PROBLEM DESCRIPTION:
A word-for-word copy of the lines below, starting at the line with "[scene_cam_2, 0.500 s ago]" and ending at the last one, is what you should give. Omit every picture.
BEGIN MATERIAL PROVIDED
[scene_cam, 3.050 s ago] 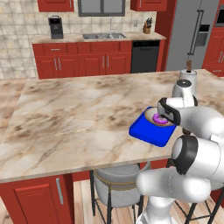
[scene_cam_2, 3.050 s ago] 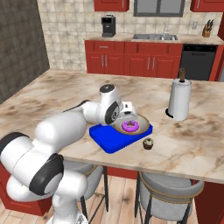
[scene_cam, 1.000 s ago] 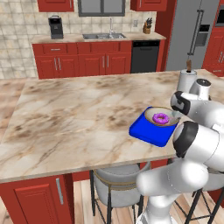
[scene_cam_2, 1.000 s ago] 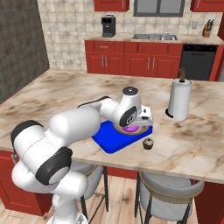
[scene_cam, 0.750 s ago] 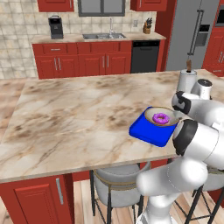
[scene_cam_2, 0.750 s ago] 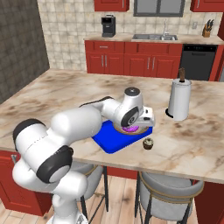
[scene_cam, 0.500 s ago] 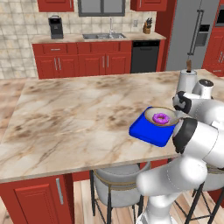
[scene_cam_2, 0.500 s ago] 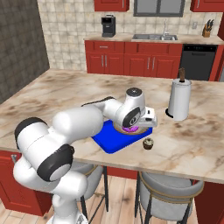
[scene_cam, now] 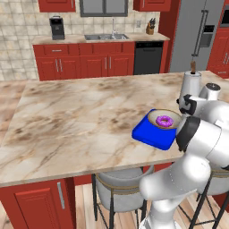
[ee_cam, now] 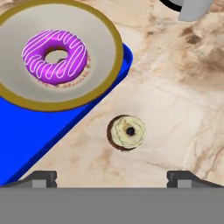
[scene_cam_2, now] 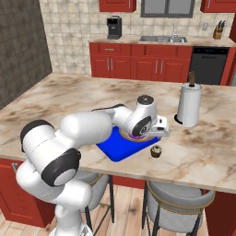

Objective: Place the bowl with donut and the cupcake onto the tray.

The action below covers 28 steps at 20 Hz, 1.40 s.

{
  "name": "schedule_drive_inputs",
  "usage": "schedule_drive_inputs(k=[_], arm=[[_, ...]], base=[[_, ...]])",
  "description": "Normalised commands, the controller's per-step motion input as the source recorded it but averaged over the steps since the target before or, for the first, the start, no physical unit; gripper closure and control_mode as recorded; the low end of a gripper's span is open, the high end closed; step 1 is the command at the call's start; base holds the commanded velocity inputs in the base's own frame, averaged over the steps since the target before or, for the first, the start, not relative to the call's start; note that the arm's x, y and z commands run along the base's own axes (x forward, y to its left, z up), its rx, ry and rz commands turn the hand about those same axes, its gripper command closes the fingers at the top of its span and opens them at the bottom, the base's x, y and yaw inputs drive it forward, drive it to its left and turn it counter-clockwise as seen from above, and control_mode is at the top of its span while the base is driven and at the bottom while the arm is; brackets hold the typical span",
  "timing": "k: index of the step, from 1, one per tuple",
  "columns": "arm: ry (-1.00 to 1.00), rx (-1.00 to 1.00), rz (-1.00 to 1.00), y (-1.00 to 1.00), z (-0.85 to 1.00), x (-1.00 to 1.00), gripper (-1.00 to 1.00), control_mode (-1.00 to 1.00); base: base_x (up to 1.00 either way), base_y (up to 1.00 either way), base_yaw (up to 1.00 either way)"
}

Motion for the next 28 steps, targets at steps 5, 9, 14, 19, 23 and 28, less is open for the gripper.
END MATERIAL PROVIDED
WRITTEN ANSWER:
[scene_cam_2, 0.500 s ago] 
[scene_cam, now] 
[ee_cam, now] 
[scene_cam_2, now] 

Objective: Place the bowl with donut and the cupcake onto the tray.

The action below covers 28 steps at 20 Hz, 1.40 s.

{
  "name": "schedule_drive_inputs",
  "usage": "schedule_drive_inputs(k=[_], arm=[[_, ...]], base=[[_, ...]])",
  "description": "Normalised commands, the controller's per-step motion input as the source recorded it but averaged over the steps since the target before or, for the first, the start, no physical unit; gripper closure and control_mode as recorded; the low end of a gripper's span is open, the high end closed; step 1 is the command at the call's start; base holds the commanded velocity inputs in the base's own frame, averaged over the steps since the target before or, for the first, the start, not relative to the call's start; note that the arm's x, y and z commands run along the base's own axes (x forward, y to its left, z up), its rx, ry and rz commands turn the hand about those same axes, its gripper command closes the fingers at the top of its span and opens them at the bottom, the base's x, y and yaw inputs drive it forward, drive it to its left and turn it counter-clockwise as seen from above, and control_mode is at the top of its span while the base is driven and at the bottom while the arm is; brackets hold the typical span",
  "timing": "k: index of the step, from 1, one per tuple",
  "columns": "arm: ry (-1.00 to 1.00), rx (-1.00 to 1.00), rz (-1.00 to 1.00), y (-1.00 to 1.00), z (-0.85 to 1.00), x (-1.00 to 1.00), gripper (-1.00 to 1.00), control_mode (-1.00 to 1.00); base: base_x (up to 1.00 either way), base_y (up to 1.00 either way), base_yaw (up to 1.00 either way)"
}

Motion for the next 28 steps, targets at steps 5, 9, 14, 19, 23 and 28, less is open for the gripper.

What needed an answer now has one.